With graveyard dirt frosting his hair and blood drenching his front, Simon runs. 

He leaves the cemetery behind in the blink of an eye, surroundings blurring around him. There’s blood stuck in what feels like every crack of his teeth, every crevice hidden in his gums, and no matter how many times he spits, no matter how many times he runs his tongue around the inside of his mouth, the taste doesn’t go away. 

His throat is burning. Every swallow feels like he’s choking down razor blades. It’s nothing less but pure agony, eons away from the time he got strep throat in tenth grade and could barely breathe from the pain.
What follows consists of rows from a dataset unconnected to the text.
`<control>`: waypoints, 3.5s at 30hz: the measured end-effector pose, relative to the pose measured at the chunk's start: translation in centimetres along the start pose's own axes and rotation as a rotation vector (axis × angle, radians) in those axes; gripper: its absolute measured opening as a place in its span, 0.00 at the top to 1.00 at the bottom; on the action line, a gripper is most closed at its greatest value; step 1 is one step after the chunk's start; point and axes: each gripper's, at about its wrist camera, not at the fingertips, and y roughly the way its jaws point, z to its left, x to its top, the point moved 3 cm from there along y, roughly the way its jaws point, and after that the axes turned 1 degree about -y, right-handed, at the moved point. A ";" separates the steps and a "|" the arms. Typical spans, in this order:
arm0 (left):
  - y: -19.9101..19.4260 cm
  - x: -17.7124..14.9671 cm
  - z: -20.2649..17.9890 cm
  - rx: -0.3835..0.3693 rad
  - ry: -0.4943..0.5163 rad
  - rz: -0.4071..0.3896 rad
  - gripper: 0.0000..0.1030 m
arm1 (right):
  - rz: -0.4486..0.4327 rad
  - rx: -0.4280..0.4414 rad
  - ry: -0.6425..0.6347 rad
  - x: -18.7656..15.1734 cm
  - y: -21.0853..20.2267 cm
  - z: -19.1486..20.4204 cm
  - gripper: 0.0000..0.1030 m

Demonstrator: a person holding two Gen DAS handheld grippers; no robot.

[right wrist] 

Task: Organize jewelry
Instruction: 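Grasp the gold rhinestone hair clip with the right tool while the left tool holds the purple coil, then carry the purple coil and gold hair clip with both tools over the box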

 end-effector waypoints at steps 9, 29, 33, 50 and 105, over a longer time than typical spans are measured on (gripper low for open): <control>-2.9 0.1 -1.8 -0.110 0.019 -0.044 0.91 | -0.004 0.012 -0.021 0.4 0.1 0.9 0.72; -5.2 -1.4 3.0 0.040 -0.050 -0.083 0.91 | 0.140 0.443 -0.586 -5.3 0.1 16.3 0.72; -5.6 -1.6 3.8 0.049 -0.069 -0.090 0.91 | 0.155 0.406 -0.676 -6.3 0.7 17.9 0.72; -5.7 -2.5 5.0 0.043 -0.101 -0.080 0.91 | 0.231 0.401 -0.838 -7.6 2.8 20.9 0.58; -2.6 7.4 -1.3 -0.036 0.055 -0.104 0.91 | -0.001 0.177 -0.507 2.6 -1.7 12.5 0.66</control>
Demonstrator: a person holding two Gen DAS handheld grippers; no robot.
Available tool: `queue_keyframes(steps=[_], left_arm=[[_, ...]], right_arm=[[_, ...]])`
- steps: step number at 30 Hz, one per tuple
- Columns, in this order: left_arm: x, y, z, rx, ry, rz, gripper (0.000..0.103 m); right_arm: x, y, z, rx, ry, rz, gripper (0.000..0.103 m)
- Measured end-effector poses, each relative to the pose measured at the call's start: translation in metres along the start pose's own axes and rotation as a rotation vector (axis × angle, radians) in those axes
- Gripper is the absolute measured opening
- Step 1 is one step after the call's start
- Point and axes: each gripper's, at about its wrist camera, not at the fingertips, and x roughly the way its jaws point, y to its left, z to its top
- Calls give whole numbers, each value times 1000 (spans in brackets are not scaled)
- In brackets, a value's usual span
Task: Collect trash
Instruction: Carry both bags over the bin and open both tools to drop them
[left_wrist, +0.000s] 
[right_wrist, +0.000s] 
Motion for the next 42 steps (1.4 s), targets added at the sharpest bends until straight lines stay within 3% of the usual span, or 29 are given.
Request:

His stomach is aflame, and his very skin hurts, feels pulled too tightly against his bones, like there’s something crawling underneath it that he needs to rip out. 

He’s dead. Not in an ironic way, not in the way he’d sometimes wished when school was too overwhelming. Actually dead. The should be rotting in a coffin six feet under the earth kind. 

The kind that doesn’t breathe. That has no heartbeat. 

The kind, apparently, that feeds on blood. 

Coming to a stop and glancing around, he realizes that, in what could only have been five minutes at the most, he’s reached a completely different area of town, at least forty blocks away from the cemetery. Spinning around on his heel (and nearly overbalancing in the process) and looking down the blocks towards the East River, he can see the horizon going from dark to light, deep navy blue to the barest hint of orange. 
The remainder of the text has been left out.